Sri Lanka parliament passes constitutional amendment expanding presidential power
© WikiMedia (Kolitha de Silva)
Sri Lanka parliament passes constitutional amendment expanding presidential power

The Parliament of Sri Lanka Thursday passed the Twentieth Amendment to the country’s constitution, repealing a past administration’s limitations on presidential powers and expansion of parliamentary powers. The amendment has raised concerns that authoritarian President Gotabaya Rajapaksa’s power has become unbounded. The amendment was passed in the Sri Lankan House by a vote of 156-65.

The amendment allows the president to appoint and change the members of the Cabinet of Ministers, as well as control the authorities who oversee elections and human rights.

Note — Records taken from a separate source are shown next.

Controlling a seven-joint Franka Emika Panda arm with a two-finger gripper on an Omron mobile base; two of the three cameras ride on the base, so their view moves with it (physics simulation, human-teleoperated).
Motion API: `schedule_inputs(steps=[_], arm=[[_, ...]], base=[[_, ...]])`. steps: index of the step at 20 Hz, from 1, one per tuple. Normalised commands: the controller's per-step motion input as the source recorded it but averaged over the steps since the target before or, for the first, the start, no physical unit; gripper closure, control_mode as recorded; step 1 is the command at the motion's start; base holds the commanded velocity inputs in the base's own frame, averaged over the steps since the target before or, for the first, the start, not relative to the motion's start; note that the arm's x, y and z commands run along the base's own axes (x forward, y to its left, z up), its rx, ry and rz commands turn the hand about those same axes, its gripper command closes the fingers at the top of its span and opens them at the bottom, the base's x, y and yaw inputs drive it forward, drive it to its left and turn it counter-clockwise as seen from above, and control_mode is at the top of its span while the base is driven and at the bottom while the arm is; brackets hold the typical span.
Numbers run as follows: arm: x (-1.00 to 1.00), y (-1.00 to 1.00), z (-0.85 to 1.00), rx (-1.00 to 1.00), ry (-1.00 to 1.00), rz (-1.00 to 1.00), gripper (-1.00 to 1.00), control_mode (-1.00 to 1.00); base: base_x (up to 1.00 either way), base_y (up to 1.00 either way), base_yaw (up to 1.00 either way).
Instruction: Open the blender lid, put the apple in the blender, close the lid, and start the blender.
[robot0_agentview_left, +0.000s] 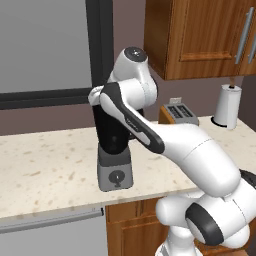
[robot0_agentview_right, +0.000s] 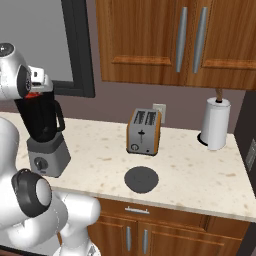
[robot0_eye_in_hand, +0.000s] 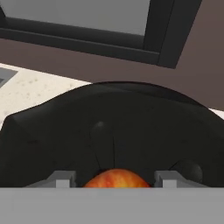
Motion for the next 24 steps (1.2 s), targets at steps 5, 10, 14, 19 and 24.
schedule_inputs(steps=[5, 10, 14, 19, 24], arm=[[0.00, 0.00, -0.15, 0.00, 0.02, 0.00, -1.00, -1.00], [0.00, 0.00, -0.03, 0.00, 0.00, 0.00, -1.00, -1.00], [-0.13, 0.00, 0.16, 0.00, -0.01, 0.00, -1.00, -1.00], [-0.27, -0.13, 0.49, 0.00, -0.07, 0.00, -1.00, -1.00], [-0.34, -0.42, 0.33, 0.00, -0.16, 0.00, -1.00, -1.00]], base=[[0.00, 0.00, 0.00], [0.00, 0.00, 0.00], [0.00, 0.00, 0.00], [0.00, 0.00, 0.00], [0.00, 0.00, 0.00]])
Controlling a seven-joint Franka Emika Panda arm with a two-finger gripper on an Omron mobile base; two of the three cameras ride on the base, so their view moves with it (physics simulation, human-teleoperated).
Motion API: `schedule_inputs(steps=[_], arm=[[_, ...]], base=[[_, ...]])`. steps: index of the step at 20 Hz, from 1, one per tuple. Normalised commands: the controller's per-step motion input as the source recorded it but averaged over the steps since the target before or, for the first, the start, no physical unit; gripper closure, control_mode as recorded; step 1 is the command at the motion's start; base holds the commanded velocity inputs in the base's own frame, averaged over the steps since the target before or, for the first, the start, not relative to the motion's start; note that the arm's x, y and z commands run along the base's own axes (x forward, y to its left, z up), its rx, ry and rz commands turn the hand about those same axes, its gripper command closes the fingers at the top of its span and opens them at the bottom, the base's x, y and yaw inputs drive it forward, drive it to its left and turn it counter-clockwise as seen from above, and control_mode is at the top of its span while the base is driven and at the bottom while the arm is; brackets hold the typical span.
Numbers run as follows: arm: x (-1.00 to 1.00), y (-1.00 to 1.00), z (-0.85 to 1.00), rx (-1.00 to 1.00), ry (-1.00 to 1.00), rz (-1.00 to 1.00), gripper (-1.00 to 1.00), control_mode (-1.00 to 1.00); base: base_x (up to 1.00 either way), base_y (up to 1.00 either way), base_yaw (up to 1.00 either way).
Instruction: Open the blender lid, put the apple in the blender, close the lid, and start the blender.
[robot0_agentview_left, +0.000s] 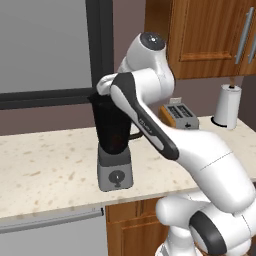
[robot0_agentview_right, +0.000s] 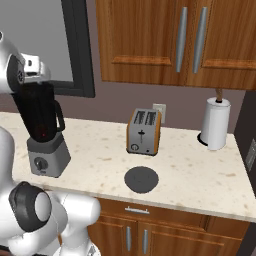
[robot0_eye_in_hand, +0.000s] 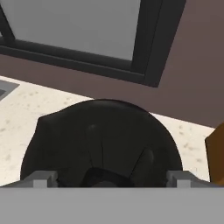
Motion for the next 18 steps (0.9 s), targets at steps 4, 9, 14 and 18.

It further expands the president’s power by allowing for the submission of a bill to the general population by referendum after the Parliament rejects it. In addition, Article 70 of the Sri Lankan Constitution was altered by the Twentieth Amendment to allow the president to:

[S]ummon, prorogue and dissolve Parliament . . . [p]rovided that . . . a General Election has been held consequent upon a dissolution of Parliament by the President, the President shall not thereafter dissolve Parliament until the expiration of a period of one year from the date of such General Election, unless Parliament by resolution requests the president to dissolve Parliament.

President Rajapaksa had already successfully dissolved the Sri Lankan Parliament earlier this year.

The president, a member of the Sri Lanka Podujana Party (SLPP), was elected in 2019 and has silenced dissenters and brought members of his family into the country’s government. He appointed his own brother, Mahinda Rajapaksa, as Prime Minister (PM). Since that appointment, the PM has been internationally condemned for similarly alarming actions, like withdrawing from a United Nations Resolution to investigate war crimes earlier this year.